◆ **Assignment**
Only the lines from the one holding "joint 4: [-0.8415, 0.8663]" to the final line of the material below belong in the answer, transcribed exactly.

◆ **Data**

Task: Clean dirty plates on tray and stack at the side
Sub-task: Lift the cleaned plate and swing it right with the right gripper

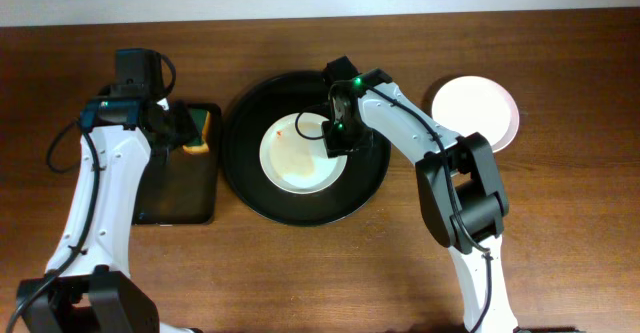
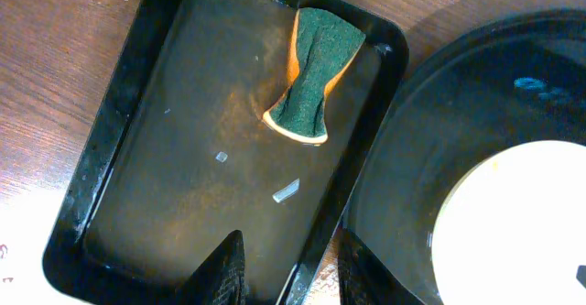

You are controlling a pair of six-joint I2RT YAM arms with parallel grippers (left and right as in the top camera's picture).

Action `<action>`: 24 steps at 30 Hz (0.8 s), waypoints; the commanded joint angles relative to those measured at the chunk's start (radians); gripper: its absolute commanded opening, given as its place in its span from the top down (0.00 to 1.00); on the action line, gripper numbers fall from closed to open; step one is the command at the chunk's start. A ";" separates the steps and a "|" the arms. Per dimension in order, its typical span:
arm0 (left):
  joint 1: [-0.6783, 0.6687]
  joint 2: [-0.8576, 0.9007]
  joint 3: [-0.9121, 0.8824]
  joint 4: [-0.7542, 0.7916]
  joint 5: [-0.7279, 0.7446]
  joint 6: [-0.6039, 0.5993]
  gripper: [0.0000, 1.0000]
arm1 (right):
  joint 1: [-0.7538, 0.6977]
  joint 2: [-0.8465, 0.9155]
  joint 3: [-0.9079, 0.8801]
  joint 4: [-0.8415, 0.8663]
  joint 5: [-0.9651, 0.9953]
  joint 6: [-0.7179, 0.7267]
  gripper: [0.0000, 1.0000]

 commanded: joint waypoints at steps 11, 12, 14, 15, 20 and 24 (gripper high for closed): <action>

◆ **Solved problem**
  joint 4: [-0.8415, 0.8663]
  joint 5: [-0.9651, 0.9953]
  joint 6: [-0.7179, 0.7267]
  gripper: [0.0000, 1.0000]

 commanded: joint waypoints at steps 11, 12, 14, 15, 20 and 24 (gripper high for closed): <action>

Nothing else is needed for the answer.